The Philippine Stock Exchange Index is down 0.5 per cent this year after rising 4.7 per cent in 2019 (the region’s benchmark index is up 16 per cent) as overseas funds withdraw $44m. This is one of the largest outflows from Asia. Foreign investors sold nearly $100m during a similar period in early 2008, but the situation was that the index was about to fall into a bear market.

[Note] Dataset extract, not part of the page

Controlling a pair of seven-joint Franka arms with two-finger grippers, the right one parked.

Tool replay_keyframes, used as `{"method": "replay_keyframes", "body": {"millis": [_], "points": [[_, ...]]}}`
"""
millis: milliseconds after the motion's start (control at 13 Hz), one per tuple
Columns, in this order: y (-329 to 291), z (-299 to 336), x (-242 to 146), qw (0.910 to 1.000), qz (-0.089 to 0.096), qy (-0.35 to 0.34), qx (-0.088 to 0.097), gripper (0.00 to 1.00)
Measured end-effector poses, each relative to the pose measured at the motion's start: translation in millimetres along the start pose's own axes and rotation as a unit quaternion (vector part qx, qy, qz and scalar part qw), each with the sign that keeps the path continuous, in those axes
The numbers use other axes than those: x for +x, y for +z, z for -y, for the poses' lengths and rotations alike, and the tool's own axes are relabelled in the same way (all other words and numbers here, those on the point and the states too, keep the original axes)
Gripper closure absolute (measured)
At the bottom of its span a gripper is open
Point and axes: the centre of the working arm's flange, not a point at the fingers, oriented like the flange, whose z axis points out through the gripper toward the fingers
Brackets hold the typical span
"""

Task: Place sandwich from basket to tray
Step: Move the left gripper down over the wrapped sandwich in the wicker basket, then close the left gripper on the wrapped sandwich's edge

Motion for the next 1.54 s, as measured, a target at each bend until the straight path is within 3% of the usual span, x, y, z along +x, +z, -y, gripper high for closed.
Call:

Foreign investors have withdrawn more than $1.3bn from Philippine equity funds in the past two years. But First Metro Investment Corp. “Capital outflows are not a reflection of a deterioration in fundamentals, but the end of a rebalancing of the portfolio,” said analyst Cristina Ulang. Economic growth and corporate earnings will be stronger. Once again, we are among the fastest growing markets in Asia. “
Currency is being shorted by investment banks
Goldman Sachs said the philippine peso would lag behind other currencies as the country’s current account deficit widened. Goldman Sachs strategists such as Zach Pandl wrote in a January 10 report that the Southeast Asian nation’s currency could weaken this year, given the central bank’s dove-like tendencies and increased fiscal spending.
The bank recommended shorting the peso against the offshore yuan, “and we expect that the overall pace of public infrastructure spending and private investment will lead to a deterioration in the current account, with the peso lagging behind non-Japanese Asian currencies under special factors,” Goldman Sachs said in a report released before the eruption of the Tar volcano in the Philippines. It was not immediately clear how much impact the eruption would have on the Philippine economy, which was closed on Monday.
The Central Bank of the Philippines expects the current account gap to widen from $5.6 billion in 2019 to $8.4 billion this year. The peso has barely budued against the dollar since the start of the year, and tensions between the U.S. and Iran have triggered a surge in crude oil prices, spurring investors to sell the oil-importing nation’s currency.
The peso briefly fell to 51.32 against the dollar on January 6, its lowest level since October 25, but has since recovered, closing at 50.66 on Friday. On the other hand, the offshore renminbi and the Indonesian rupee are the best performing currencies in Asia this year.
The yuan is seen as Asia’s leader, and its rally will affect other Asian currencies.